Results slowed by machine trouble (ME)
By COLIN HICKEY, Staff Writer Kennebec Journal & Morning Sentinel Thursday, November 09, 2006
WATERVILLE City Clerk Arlene Strahan went to bed at 2 a.m. Wednesday, 18 hours after she started her Election Day duties in Waterville.
That's what happens when one of your voting machines the one with 2,200 ballots breaks down.
Warden Roland Hallee knew a long night was ahead when the third of three voting machines showed Senate District 25 candidate Lisa T. Marrache with about 27,000 votes.
True, Marrache won her hometown of Waterville handily.
But 27,000 votes is about 16,000 more than the number of registered voters in the city.
Strahan consulted with the Secretary of State's Office as well as with the company, LHS Inc. of Metheun, Mass., which provides technical support for the seven optical scan tabulators Waterville uses.
"I explained to them what happened," Strahan said of election division staff at the Secretary of State's Office, "and what LHS told me and how they wanted me to handle it."
Strahan was forced to re-enter the more than 5,000 state-election ballots cast Tuesday. Although those ballots initially were processed through three separate machines, election staff combined them into one tamper-proof bin once the three tapes listing the tallies had been run but before Hallee realized one of the tapes had incorrect information.
Deputy Secretary of State Julie Flynn said Strahan handled the situation properly, given Waterville's circumstances.
In many larger communities, she said, with more than one polling station, processed ballots are put into several tamper-proof bins.
This makes the process of re-entering ballots less daunting if one of the machines malfunctions.
In Waterville's case, because all the voting takes place at the American Legion hall, all the ballots are put into one bin.

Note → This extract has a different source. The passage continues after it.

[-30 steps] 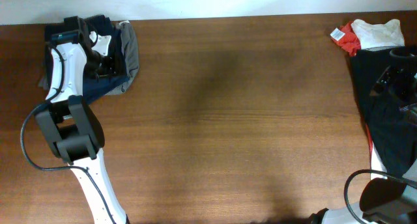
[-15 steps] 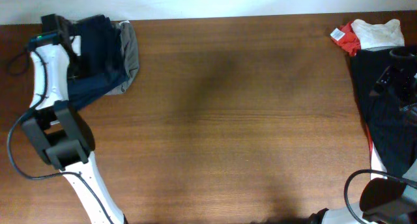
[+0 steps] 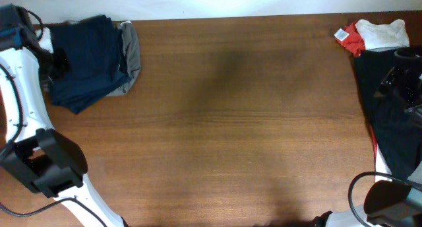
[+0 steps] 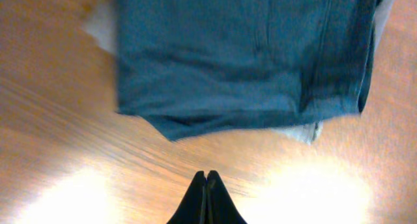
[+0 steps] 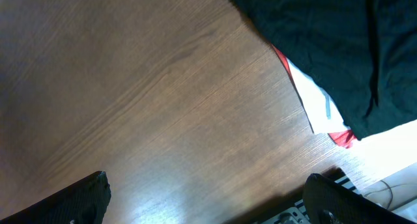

"I don't think there's anything wrong with that," Flynn said. "It just meant they had to do more work to recover the ballots and get the results."
More work is right.
Strahan said she and her election team finally finished their work around 1:30 Wednesday morning.
"I am so impressed with the people I had working with me," she said. "They were so pleasant no complaints."
Strahan said the technical troubles started with a paper jam to the voting machine around 2 or 3 p.m.
"What happened is somebody cleared the jam," she said, "and then somebody tried to put a ballot in and nothing happened, and the ready light on the machine went out and didn't come back on."
When that happened, Strahan removed the memory pack from the malfunctioning machine. Strahan said in most cases that memory pack can be run off another tabulator to get the results of the ballots scanned.
Flynn confirmed this.
"It is unusual for the machine to go where the memory is not recoverable," she said. "That has never happened, at least not to my knowledge, in the state elections I've been involved in the last 12 years or so."
Strahan, too, said the malfunction remains puzzling. Before Election Day, Strahan said she ran standard tests on the city's seven tabulators and each worked properly.
Still, the end is near for the city's current voting machines.
Strahan said LHS Inc. is phasing out the machines and will no longer provide technical support.
The city already has some money dedicated to buying replacements, but voting machines are not cheap. Strahan said they cost about $6,000 each.